To one side was not one, but three ashtrays, and oh what ashtrays they were. Big as dinner plates they were made of glass, which was a golden rich dark, brown; they fit into a solid brass holder which elevated them off the floor to make them easy to reach. They must have weighed pounds, making them so stable an angry dog scratching couldn’t have knocked them over.
He had three of them, one for cigarettes, cigars and pipes. Elmer had one more thing by his chair, a solid brass spittoon, just like the ones used in Gunsmsoke at the Long Branch saloon. Not only did Elmer have ashtrays, tobacco, pipes, cigars and chew, but he also had reading material. All the past and present issues of Field and Stream, Outdoor Life and Fur Fish and Game were strewed around his throne; and there were even some of them True Crime magazines with the half naked girl on the cover. Best of all though, on bookshelves above his chair were books by Melville, Conrad, London and Twain. Hoards of stories of men gathered around the smoke of the campfire or the deadly smoke from the muzzle of the gun sat just inches above his head. Elmer didn’t like the Friday night fights either, so as he smoked, he’d read aloud, because at the ripe old age of nine I wasn’t a very smart kid or good reader.
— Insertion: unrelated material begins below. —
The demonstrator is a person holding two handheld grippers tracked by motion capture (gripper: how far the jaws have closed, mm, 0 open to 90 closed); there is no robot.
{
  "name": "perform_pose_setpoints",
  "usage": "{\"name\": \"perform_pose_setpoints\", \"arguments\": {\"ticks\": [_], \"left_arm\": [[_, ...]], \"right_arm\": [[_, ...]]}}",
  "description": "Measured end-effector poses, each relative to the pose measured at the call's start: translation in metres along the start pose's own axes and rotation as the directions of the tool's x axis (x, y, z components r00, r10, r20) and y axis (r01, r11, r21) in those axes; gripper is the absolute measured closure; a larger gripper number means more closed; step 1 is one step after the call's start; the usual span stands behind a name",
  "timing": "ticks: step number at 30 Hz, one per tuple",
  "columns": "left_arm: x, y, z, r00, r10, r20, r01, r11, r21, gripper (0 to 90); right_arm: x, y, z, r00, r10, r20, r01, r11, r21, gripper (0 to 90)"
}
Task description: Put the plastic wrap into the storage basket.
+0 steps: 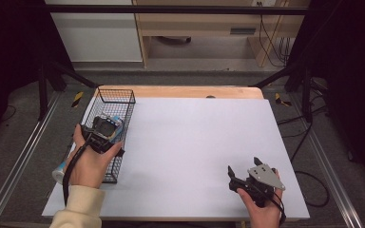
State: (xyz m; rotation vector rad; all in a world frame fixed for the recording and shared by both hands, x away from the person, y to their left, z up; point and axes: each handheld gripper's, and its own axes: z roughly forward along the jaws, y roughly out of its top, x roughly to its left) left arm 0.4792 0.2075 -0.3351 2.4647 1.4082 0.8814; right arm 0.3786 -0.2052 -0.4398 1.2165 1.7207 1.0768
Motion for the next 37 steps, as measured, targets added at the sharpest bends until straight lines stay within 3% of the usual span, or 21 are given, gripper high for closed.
{"name": "perform_pose_setpoints", "arguments": {"ticks": [4, 8, 12, 16, 17, 19, 20, 21, 22, 23, 25, 26, 28, 29, 31, 32, 35, 36, 37], "left_arm": [[-0.009, 0.002, -0.008, 0.9994, 0.009, 0.034, -0.007, 0.9985, -0.055, 6.3], [-0.021, 0.003, -0.019, 0.9967, 0.031, 0.075, -0.022, 0.9924, -0.121, 6.0], [-0.029, 0.002, -0.030, 0.9906, 0.058, 0.124, -0.034, 0.9814, -0.189, 5.9], [-0.042, 0.001, -0.035, 0.9809, 0.086, 0.174, -0.038, 0.9641, -0.263, 6.0], [-0.047, 0.001, -0.035, 0.9767, 0.106, 0.187, -0.051, 0.9598, -0.276, 6.0], [-0.053, 0.001, -0.032, 0.9660, 0.113, 0.232, -0.037, 0.9505, -0.309, 5.9], [-0.059, 0.001, -0.028, 0.9536, 0.123, 0.275, -0.027, 0.9442, -0.328, 5.9], [-0.062, 0.001, -0.024, 0.9461, 0.129, 0.297, -0.022, 0.9410, -0.338, 5.9], [-0.068, 0.002, -0.017, 0.9374, 0.139, 0.319, -0.015, 0.9322, -0.362, 5.7], [-0.075, 0.002, -0.008, 0.9244, 0.152, 0.350, -0.018, 0.9337, -0.358, 5.6], [-0.085, 0.002, 0.007, 0.9078, 0.166, 0.385, -0.013, 0.9296, -0.368, 5.6], [-0.089, 0.002, 0.014, 0.9008, 0.167, 0.401, -0.011, 0.9310, -0.365, 5.7], [-0.101, 0.001, 0.032, 0.8726, 0.195, 0.448, -0.021, 0.9312, -0.364, 5.7], [-0.108, 0.000, 0.040, 0.8620, 0.219, 0.457, -0.041, 0.9290, -0.368, 5.7], [-0.120, -0.004, 0.053, 0.8505, 0.252, 0.462, -0.056, 0.9161, -0.397, 6.1], [-0.127, -0.008, 0.060, 0.8419, 0.276, 0.464, -0.065, 0.9052, -0.420, 6.5], [-0.130, -0.017, 0.067, 0.8449, 0.296, 0.446, -0.069, 0.8863, -0.458, 6.7], [-0.130, -0.022, 0.067, 0.8442, 0.302, 0.443, -0.061, 0.8754, -0.479, 6.7], [-0.130, -0.027, 0.067, 0.8489, 0.311, 0.427, -0.063, 0.8628, -0.502, 6.7]], "right_arm": [[0.001, 0.001, 0.000, 1.0000, -0.006, 0.000, 0.006, 1.000, 0.002, 10.9], [-0.001, 0.001, -0.001, 0.9999, -0.010, 0.009, 0.010, 1.000, 0.006, 10.9], [-0.004, 0.001, -0.002, 0.9997, -0.006, 0.025, 0.006, 1.000, 0.006, 10.7], [-0.006, 0.000, -0.003, 0.9995, -0.001, 0.031, 0.001, 1.000, 0.014, 9.4], [-0.007, 0.000, -0.003, 0.9995, 0.002, 0.031, -0.002, 1.000, 0.016, 9.1], [-0.010, -0.001, -0.002, 0.9995, 0.015, 0.028, -0.015, 1.000, 0.023, 7.5], [-0.011, -0.001, -0.001, 0.9995, 0.017, 0.027, -0.017, 1.000, 0.025, 7.2], [-0.012, -0.001, -0.001, 0.9996, 0.016, 0.025, -0.017, 0.999, 0.028, 6.7], [-0.013, -0.002, 0.000, 0.9996, 0.019, 0.022, -0.020, 0.999, 0.034, 6.4], [-0.015, -0.002, 0.000, 0.9996, 0.023, 0.018, -0.024, 0.999, 0.040, 5.8], [-0.018, -0.004, 0.001, 0.9992, 0.037, 0.013, -0.037, 0.998, 0.053, 3.9], [-0.020, -0.005, 0.001, 0.9990, 0.045, 0.007, -0.046, 0.997, 0.057, 3.4], [-0.023, -0.006, 0.001, 0.9991, 0.041, -0.008, -0.040, 0.997, 0.063, 2.9], [-0.024, -0.007, 0.001, 0.9992, 0.040, -0.004, -0.039, 0.997, 0.059, 2.9], [-0.028, -0.009, 0.001, 0.9991, 0.043, 0.000, -0.043, 0.997, 0.063, 2.9], [-0.029, -0.010, 0.001, 0.9989, 0.046, 0.000, -0.046, 0.997, 0.069, 3.0], [-0.033, -0.013, 0.002, 0.9992, 0.041, 0.006, -0.041, 0.996, 0.083, 3.3], [-0.034, -0.014, 0.003, 0.9990, 0.043, 0.015, -0.044, 0.995, 0.088, 3.7], [-0.035, -0.015, 0.004, 0.9988, 0.042, 0.024, -0.044, 0.995, 0.095, 4.1]]}}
Elmer would read to me as Dad and the other four of five men would cheer on the Colored Boy, the Irish Mick, the Spick or Whitey because back then those weren’t racial slurs. While the men drank Coca Cola from those tall slim green bottles and smoked cigarettes, Elmer rolled his own as he made up some outlandish tale of two ants who travel to save the Queen from the evil Baron. As Dad and his buddies were dividing the betting pool from the fight, which consisted or nickels dimes and quarters, Elmer tried to teach me how to roll cigarettes.
But I was terrible at rolling my own smokes. I’d drop tobacco all over the floor, get the paper too wet and crunch the whole thing together so at the end all I accomplished was making a wadded paper mess which might have held just the kernel of tobacco. Elmer would just smile and say, “Try it again John.” Elmer and I never watched the fights. I loved Elmer, he was my hero, he was smoke.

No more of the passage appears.